* AIM OF THE TASK:
What appears from the first line of the data below through the line containing "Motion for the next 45", both included, should be copied exactly, and nothing else.

Stored records:
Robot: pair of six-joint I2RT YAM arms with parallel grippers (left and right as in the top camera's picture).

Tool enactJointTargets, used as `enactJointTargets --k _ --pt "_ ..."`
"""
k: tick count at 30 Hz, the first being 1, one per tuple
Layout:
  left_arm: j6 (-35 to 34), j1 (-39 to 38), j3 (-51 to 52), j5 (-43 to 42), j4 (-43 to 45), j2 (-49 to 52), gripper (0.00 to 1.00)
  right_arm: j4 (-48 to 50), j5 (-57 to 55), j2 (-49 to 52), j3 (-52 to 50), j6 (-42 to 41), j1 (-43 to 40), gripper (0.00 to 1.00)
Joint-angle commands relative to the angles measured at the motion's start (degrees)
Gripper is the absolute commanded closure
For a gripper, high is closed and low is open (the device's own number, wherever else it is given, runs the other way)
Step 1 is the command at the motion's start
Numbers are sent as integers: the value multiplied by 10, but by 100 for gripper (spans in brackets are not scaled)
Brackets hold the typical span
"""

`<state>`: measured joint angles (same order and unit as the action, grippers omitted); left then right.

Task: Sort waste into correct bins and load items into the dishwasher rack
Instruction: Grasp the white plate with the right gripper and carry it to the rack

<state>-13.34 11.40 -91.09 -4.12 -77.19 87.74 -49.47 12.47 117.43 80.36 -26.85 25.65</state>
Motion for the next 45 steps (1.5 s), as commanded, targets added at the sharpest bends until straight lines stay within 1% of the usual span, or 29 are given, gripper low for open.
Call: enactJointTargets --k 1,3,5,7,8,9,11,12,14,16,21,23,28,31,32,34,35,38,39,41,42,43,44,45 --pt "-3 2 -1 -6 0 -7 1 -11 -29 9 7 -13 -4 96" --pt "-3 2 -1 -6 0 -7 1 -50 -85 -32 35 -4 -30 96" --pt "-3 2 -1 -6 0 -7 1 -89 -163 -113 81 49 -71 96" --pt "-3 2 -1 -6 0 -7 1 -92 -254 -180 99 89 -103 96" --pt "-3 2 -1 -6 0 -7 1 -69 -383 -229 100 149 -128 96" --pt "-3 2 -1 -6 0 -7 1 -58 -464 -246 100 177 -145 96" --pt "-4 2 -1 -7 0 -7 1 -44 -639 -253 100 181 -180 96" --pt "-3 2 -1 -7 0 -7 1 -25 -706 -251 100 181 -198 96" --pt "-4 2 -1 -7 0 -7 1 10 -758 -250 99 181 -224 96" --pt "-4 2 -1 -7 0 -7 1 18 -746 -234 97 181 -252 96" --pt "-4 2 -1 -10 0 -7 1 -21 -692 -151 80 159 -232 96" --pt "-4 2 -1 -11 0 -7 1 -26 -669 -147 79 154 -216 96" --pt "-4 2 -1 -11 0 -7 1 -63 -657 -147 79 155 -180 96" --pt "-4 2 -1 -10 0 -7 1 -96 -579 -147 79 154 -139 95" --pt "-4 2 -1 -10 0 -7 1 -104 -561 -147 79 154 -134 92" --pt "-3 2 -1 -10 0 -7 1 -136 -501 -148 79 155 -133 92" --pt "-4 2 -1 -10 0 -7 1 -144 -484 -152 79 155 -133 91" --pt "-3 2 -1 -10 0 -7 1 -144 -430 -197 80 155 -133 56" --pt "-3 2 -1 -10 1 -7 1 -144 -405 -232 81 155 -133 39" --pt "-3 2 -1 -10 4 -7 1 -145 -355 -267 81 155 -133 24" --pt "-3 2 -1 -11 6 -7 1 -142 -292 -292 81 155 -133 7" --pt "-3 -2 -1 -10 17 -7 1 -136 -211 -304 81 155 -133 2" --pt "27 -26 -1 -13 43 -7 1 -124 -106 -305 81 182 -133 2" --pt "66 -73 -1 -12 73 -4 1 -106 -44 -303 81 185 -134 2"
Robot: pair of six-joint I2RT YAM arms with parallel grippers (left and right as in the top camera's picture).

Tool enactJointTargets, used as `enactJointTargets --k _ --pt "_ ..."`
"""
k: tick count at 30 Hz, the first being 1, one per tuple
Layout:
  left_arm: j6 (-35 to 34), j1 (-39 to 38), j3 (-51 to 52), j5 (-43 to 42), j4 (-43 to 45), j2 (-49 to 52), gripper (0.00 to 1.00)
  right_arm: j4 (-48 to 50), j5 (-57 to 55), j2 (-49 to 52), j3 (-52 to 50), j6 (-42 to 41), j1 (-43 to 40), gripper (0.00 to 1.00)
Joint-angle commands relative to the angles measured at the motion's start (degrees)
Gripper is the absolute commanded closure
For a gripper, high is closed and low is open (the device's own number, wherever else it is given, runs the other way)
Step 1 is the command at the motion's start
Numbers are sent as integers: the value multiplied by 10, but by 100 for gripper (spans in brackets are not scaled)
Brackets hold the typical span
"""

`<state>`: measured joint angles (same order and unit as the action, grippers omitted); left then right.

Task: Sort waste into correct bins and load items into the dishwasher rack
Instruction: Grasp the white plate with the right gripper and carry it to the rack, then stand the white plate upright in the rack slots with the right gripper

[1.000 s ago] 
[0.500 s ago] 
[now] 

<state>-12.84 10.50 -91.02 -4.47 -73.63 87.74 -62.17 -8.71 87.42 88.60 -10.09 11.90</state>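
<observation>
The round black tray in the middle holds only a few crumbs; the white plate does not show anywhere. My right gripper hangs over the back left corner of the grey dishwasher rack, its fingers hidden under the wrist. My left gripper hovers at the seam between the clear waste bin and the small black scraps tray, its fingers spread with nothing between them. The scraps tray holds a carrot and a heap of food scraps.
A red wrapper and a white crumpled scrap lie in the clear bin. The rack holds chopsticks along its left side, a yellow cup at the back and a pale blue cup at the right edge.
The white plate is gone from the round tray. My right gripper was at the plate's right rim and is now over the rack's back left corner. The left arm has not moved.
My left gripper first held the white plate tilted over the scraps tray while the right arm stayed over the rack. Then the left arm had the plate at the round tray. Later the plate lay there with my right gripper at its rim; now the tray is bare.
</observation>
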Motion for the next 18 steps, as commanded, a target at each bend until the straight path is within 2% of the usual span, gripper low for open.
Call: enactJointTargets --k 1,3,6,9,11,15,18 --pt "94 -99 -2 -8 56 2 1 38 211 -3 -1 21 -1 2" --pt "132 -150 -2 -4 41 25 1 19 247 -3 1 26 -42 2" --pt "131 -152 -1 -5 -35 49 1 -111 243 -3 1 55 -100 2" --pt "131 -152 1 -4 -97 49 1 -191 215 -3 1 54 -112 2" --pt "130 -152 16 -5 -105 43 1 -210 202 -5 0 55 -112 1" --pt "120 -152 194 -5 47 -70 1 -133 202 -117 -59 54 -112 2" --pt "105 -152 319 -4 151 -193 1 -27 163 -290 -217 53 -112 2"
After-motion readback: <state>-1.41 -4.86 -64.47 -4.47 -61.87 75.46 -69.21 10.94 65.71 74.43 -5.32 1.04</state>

* TASK ANSWER:
Robot: pair of six-joint I2RT YAM arms with parallel grippers (left and right as in the top camera's picture).

Tool enactJointTargets, used as `enactJointTargets --k _ --pt "_ ..."`
"""
k: tick count at 30 Hz, the first being 1, one per tuple
Layout:
  left_arm: j6 (-35 to 34), j1 (-39 to 38), j3 (-51 to 52), j5 (-43 to 42), j4 (-43 to 45), j2 (-49 to 52), gripper (0.00 to 1.00)
  right_arm: j4 (-48 to 50), j5 (-57 to 55), j2 (-49 to 52), j3 (-52 to 50), j6 (-42 to 41), j1 (-43 to 40), gripper (0.00 to 1.00)
Joint-angle commands relative to the angles measured at the motion's start (degrees)
Gripper is the absolute commanded closure
For a gripper, high is closed and low is open (the device's own number, wherever else it is given, runs the other way)
Step 1 is the command at the motion's start
Numbers are sent as integers: the value multiplied by 10, but by 100 for gripper (spans in brackets are not scaled)
Brackets hold the typical span
"""

`<state>`: measured joint angles (same order and unit as the action, grippers omitted); left then right.

Task: Sort waste into correct bins and load items into the dishwasher rack
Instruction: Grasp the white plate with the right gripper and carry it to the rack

<state>-13.34 11.40 -91.09 -4.12 -77.19 87.74 -49.47 12.47 117.43 80.36 -26.85 25.65</state>
Motion for the next 45 steps (1.5 s), as commanded, targets added at the sharpest bends until straight lines stay within 1% of the usual span, or 29 are given, gripper low for open.

No more output will be produced for this exercise.